» Exercise instructions
Line tally for "deal": state how many lines of the entries include it, with no other text.

» Provided records
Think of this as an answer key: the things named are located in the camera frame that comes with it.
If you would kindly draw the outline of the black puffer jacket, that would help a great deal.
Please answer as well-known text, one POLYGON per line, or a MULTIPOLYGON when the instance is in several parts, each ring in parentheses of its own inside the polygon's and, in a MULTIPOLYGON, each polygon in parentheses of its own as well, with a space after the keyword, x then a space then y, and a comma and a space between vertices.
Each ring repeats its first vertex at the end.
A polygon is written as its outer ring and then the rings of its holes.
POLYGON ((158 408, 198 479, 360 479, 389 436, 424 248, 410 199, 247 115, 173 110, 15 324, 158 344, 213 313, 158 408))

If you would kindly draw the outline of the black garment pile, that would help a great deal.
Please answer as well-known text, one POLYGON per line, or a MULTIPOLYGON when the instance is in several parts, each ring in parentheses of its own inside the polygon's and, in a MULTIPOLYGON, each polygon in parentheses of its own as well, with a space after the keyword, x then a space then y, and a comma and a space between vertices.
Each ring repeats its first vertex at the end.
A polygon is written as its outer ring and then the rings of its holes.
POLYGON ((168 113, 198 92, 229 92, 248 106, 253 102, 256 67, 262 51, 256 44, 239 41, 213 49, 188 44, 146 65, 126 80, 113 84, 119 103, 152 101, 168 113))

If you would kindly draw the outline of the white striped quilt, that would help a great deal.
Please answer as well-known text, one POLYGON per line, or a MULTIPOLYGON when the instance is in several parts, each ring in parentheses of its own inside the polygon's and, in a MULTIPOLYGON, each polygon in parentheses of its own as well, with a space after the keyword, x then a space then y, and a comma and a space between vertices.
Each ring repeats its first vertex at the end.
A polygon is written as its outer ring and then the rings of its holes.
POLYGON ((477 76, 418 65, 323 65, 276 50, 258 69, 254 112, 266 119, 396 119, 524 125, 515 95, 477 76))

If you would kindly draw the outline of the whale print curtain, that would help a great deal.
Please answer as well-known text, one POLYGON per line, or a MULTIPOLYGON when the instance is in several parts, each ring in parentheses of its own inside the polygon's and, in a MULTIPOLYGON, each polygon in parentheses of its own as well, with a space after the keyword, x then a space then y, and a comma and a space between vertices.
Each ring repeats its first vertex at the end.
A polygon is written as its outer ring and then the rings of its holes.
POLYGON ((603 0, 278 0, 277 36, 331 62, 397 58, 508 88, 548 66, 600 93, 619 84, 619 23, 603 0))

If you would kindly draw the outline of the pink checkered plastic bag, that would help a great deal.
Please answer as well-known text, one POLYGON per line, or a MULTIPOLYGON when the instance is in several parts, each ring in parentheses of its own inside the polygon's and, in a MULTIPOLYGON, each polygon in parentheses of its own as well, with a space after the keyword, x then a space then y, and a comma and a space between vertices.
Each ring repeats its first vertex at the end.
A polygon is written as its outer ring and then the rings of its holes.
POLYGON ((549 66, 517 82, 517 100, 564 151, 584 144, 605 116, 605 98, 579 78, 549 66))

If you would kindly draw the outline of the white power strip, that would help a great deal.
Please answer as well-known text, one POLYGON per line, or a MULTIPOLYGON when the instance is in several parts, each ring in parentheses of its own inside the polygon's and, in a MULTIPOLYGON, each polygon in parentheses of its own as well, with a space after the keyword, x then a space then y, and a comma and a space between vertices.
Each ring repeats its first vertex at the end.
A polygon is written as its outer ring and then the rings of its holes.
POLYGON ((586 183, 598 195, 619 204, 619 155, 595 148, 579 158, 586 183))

» Reply to the task
6